Based on actual DNA sequence, assemble sequence of various clones into long contiguous (continuous) sequence (contigs) of chromosome

Example of a YAC clone insert (note: chromosome 1 is ~8500 times larger than this YAC insert of about 29,000 bases)

Relies on Sequence tagged sites (STS), a short (100-300 bp), single-copy segment of DNA that can be amplified with a unique pair of PCR primers.
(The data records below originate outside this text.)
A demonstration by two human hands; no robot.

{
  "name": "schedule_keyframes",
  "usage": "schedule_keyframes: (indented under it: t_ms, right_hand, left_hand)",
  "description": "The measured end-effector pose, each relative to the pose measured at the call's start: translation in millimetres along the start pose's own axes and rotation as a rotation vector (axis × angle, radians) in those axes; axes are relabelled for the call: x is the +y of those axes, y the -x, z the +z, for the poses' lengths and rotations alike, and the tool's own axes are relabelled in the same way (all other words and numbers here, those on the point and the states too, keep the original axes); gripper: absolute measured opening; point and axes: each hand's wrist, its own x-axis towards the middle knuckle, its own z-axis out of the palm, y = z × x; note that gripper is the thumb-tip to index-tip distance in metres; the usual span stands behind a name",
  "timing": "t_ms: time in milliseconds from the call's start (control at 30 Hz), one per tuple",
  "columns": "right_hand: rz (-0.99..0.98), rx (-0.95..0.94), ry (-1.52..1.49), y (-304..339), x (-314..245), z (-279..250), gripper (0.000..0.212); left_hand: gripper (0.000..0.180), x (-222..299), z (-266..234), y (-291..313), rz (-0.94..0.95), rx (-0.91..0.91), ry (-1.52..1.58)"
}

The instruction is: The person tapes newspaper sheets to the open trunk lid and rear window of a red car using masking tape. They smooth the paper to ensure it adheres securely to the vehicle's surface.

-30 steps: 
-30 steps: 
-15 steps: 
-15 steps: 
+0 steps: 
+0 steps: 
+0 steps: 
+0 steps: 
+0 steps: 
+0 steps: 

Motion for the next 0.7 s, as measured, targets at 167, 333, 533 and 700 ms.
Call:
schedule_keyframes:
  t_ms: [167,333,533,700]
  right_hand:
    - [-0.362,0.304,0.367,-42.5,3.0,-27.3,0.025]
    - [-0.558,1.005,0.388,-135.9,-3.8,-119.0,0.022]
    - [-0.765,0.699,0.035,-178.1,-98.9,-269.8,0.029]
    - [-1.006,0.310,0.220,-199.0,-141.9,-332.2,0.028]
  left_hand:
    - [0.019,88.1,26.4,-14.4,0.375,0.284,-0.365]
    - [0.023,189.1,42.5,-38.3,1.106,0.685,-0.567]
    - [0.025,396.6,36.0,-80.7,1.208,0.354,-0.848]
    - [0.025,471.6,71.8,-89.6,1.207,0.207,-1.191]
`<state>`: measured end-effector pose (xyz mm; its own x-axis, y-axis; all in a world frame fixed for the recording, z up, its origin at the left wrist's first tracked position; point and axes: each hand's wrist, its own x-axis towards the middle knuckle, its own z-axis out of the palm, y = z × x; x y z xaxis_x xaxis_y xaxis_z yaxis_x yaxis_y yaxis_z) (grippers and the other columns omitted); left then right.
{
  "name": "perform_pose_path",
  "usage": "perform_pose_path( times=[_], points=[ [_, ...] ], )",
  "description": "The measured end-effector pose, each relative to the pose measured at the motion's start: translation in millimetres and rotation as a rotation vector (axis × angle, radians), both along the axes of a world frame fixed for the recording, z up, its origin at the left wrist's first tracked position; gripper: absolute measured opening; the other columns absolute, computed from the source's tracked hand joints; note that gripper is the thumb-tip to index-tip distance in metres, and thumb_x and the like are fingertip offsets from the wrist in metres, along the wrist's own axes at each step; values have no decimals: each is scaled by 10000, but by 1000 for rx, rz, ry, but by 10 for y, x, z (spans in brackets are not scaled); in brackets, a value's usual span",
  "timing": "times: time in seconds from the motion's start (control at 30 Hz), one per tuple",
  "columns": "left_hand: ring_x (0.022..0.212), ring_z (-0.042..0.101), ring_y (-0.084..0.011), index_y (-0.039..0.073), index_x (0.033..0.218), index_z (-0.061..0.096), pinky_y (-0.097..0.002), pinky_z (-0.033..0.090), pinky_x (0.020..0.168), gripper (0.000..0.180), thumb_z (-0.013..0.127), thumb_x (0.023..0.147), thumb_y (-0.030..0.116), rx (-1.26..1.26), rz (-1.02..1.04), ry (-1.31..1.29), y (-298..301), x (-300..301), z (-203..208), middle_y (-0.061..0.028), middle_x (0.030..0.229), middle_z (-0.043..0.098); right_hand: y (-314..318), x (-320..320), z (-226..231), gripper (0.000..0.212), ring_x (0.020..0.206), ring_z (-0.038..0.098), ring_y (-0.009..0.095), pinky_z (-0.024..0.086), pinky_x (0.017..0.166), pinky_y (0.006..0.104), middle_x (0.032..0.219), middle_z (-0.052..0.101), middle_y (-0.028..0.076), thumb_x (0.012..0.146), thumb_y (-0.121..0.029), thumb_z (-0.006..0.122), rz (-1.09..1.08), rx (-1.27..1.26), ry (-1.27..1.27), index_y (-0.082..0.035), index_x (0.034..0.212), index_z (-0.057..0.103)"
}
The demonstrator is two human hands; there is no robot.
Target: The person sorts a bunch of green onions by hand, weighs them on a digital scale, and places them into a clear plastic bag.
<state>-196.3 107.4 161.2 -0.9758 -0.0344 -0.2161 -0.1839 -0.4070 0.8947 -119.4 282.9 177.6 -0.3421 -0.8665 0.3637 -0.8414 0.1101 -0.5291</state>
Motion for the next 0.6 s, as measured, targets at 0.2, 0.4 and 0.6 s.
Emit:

Need 30,000 such markers for complete, high-resolution map of human genome.  Such sites allow assembly of contigs  (figure)

 

V. Integrating the maps (figure)  NCBI and Genome Database (GDB) Mapview, Genome Database is at http://www.ncbi.nlm.nih.gov/projects/genome/

 

VI. Transcriptional maps ---ESTs, Expressed sequence tags (similar to STSs only ESTs are made from mRNAs/cDNAs so the regions amplified by PCR are from expressed regions, i.e., genes)

 

VII. HapMaps-- based on SNPs (single nucleotide polymorphisms). Sites in the genome where the DNA sequences of many individuals differ by a single base. For example, some people may have a chromosome with an A at a particular site where others have a chromosome with a G. Each form is called an allele.